Makeshift home

Sunrise/sunset: 04:46/20:49 Daylength: 16hr02min

This is going to be another brief post. We moved into the new house last night. None of the new beds have arrived, so currently I’m on a camp bed, Andrew is using my old bed and John has a mattress from his caravan. Despite that (and despite Triar sharing the tiny camp bed with me) I slept better than I have over the past few days with the move hanging over me.

Our new house still feels more like home than the flat ever did. The landlord decided to increase the pressure a couple of days ago, sending me a list of cleaning tasks that included cleaning the windows inside and out, cleaning out all the extractor fans, and worst of all, emptying out all the drains/u-bends under the sinks and shower, in addition to the more usual tasks, such as washing down all the cupboards, pulling out the cooker and cleaning behind it. I’ve spent much of the past year wondering how to clean the drain under the shower. It seems to involve dismantling the base, which I am reluctant to do in someone else’s flat, where breaking it might mean having to pay whatever the owner chooses to charge me. The fact that they felt the need to send a list after I had spent so long getting the flat spotless before they showed the potential new tenants round is a reasonable indicator of the nature of my relationship with our soon-to-be-ex landlords. Lying in bed on a Sunday morning with the curtains open to look out at the lovely view quickly became impossible as they were always in the garden. The flat was sometimes untidy and I could feel the waves of disapproval. It’s very common in Norway for families to rent out the cellar as the rent paid is tax free, but as I’ve discovered, it’s not always comfortable having your landlord breathing down your neck. Still, I only have to clean the flat now, and then it will be over.

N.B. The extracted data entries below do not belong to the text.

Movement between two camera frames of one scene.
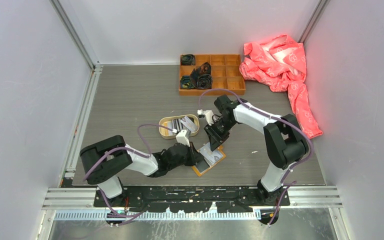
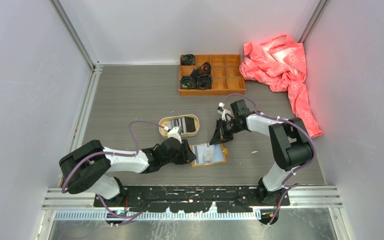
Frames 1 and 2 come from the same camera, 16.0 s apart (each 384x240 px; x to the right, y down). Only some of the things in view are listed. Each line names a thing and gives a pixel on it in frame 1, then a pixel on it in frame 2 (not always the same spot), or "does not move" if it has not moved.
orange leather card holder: x=198 y=173 → x=207 y=154
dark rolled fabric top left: x=187 y=59 does not move
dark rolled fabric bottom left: x=185 y=82 does not move
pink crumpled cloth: x=279 y=64 does not move
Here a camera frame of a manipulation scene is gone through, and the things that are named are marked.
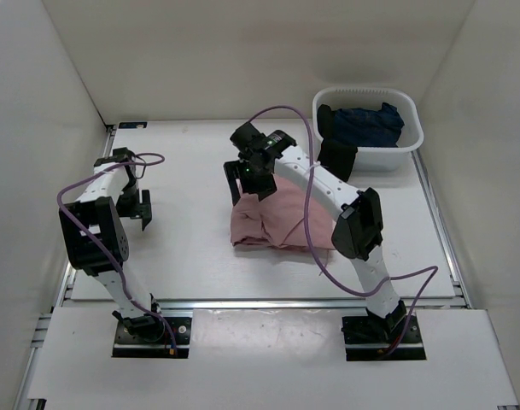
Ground dark blue trousers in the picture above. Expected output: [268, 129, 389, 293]
[335, 102, 405, 149]

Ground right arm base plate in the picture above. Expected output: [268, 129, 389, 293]
[341, 315, 427, 362]

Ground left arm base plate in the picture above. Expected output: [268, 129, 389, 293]
[112, 311, 192, 359]

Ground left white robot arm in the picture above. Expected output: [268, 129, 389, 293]
[56, 148, 167, 343]

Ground white plastic basin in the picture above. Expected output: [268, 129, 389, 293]
[313, 85, 424, 172]

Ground pink trousers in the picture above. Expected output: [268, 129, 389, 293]
[230, 177, 344, 253]

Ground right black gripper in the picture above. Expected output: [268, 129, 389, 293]
[223, 159, 277, 206]

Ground black trousers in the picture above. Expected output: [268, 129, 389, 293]
[317, 104, 358, 182]

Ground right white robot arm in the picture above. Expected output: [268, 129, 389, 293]
[224, 122, 406, 342]

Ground blue label sticker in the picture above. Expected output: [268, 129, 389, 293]
[118, 121, 148, 129]

For anyone that missed the midweek update, there was nothing on the MRI that would explain the symptoms I’ve been having, though eating low-fat seems to mostly keep them under control anyway, so I will continue for now without pursuing it further.

So hopefully, for now, life will become a little more stable. I am about to undergo something of a job change. Long term readers might remember that Ammar, who used to work in the abattoir and with the OK program, carrying out routine visits to test for notifiable diseases or banned substances in milk, took a year’s sabbatical. I am going to be moving into his job, which will be more a change of emphasis, rather than a complete new start. I have sometimes been quite surprised by my own enthusiasm for ensuring the welfare of animals that we are about to kill for their meat and the wish to feed back important information we pick up about chronic welfare issues to other vets working in the field, but I am looking forward to it.